## Goal of the exercise
There is one span to output from the data below: the lines starting at the line with "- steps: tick" and ending at the line with "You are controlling". Output it exactly, ends included, nothing more.

## Source data
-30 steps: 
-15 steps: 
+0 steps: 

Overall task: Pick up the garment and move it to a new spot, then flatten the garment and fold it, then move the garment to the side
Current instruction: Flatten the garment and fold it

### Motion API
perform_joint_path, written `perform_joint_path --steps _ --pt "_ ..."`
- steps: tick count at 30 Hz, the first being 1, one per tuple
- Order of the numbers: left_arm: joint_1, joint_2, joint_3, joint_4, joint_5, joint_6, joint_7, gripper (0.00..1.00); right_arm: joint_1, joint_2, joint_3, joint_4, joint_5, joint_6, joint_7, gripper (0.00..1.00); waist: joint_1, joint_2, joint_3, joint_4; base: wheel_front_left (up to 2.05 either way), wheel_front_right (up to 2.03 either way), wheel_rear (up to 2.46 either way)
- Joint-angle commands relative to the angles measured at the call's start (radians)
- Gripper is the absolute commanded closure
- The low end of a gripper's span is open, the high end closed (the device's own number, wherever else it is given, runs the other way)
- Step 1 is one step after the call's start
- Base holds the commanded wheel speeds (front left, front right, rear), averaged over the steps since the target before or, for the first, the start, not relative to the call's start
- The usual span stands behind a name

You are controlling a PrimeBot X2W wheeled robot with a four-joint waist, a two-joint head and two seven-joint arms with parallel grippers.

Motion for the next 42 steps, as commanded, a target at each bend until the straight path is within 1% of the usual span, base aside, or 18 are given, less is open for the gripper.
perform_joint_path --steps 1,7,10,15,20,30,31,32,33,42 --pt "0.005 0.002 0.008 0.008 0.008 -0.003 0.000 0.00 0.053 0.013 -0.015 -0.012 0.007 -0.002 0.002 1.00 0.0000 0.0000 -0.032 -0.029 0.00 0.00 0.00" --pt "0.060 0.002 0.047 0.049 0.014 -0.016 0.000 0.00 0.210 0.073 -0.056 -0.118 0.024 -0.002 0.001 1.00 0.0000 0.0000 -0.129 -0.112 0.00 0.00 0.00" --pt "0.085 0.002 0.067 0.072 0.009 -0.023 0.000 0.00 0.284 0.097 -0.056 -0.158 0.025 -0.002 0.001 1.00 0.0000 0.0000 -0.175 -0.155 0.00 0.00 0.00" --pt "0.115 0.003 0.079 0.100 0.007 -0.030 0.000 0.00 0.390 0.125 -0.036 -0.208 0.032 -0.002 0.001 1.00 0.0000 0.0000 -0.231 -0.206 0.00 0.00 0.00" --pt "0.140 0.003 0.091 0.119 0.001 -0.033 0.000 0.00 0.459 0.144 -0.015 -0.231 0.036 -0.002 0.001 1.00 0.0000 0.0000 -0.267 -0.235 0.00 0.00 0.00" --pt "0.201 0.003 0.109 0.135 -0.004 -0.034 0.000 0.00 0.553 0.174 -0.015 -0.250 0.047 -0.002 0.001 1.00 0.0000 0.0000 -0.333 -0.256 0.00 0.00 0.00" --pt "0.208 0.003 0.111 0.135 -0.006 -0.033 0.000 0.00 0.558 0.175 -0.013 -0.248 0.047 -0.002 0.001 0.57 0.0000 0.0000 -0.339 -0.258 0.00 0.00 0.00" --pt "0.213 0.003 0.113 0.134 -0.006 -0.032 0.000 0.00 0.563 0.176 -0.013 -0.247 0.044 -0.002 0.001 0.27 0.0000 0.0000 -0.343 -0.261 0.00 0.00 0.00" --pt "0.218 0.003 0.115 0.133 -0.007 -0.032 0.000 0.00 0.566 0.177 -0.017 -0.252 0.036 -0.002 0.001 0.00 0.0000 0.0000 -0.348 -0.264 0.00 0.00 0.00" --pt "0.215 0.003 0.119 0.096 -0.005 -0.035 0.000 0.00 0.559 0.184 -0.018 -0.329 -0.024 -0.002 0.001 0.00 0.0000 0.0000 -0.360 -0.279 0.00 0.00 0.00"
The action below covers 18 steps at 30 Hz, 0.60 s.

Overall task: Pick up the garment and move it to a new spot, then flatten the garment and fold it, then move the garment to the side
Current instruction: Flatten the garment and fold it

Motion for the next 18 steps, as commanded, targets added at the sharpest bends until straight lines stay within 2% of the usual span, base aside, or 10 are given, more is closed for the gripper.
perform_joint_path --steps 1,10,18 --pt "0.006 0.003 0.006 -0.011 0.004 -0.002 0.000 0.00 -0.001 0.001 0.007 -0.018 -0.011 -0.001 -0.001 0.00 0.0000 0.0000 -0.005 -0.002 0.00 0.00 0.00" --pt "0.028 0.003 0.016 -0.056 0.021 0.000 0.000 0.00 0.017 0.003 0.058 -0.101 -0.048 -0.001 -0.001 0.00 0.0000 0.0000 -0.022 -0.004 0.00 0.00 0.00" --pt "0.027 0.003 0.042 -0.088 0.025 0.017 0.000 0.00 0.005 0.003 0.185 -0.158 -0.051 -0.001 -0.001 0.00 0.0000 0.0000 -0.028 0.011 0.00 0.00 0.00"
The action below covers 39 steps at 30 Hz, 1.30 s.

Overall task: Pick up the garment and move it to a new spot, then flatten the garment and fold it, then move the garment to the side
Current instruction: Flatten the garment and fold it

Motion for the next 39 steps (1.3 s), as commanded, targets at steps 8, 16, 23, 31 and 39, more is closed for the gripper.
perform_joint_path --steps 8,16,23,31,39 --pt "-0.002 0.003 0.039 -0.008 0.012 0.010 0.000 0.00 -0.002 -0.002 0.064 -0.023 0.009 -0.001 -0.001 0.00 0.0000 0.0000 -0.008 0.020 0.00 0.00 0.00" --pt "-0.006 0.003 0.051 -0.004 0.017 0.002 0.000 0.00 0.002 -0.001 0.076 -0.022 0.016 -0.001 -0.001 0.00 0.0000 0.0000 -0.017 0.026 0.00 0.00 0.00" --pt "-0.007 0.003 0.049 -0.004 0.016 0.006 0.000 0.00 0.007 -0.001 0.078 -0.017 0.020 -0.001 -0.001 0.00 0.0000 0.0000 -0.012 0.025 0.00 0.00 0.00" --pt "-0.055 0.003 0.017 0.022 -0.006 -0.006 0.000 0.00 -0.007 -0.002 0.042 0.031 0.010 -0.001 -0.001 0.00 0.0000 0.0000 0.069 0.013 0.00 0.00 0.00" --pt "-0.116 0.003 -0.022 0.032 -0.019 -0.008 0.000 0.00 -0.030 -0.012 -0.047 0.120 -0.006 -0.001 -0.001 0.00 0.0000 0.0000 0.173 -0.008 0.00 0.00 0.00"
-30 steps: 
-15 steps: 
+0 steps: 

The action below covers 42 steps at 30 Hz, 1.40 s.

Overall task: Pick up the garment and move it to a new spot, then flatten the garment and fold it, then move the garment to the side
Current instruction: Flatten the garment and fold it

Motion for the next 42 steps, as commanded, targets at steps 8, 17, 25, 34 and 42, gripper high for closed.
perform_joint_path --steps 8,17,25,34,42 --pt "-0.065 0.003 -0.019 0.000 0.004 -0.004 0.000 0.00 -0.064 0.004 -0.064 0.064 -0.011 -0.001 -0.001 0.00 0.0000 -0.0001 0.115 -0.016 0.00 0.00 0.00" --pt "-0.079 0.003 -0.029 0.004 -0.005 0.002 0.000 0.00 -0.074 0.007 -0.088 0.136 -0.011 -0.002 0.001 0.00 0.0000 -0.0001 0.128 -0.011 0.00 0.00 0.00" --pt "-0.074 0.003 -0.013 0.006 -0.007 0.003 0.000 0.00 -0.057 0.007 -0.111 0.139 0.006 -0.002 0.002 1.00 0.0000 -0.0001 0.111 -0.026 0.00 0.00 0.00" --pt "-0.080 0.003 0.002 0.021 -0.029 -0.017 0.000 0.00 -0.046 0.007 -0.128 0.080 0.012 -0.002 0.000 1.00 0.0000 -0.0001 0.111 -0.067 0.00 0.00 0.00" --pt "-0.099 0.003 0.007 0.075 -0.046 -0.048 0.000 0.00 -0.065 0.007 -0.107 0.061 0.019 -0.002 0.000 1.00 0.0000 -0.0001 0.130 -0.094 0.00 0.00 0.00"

## Solution for this exercise
- steps: tick count at 30 Hz, the first being 1, one per tuple
- Order of the numbers: left_arm: joint_1, joint_2, joint_3, joint_4, joint_5, joint_6, joint_7, gripper (0.00..1.00); right_arm: joint_1, joint_2, joint_3, joint_4, joint_5, joint_6, joint_7, gripper (0.00..1.00); waist: joint_1, joint_2, joint_3, joint_4; base: wheel_front_left (up to 2.05 either way), wheel_front_right (up to 2.03 either way), wheel_rear (up to 2.46 either way)
- Joint-angle commands relative to the angles measured at the call's start (radians)
- Gripper is the absolute commanded closure
- The low end of a gripper's span is open, the high end closed (the device's own number, wherever else it is given, runs the other way)
- Step 1 is one step after the call's start
- Base holds the commanded wheel speeds (front left, front right, rear), averaged over the steps since the target before or, for the first, the start, not relative to the call's start
- The usual span stands behind a name

You are controlling a PrimeBot X2W wheeled robot with a four-joint waist, a two-joint head and two seven-joint arms with parallel grippers.

Nothing further belongs to this answer.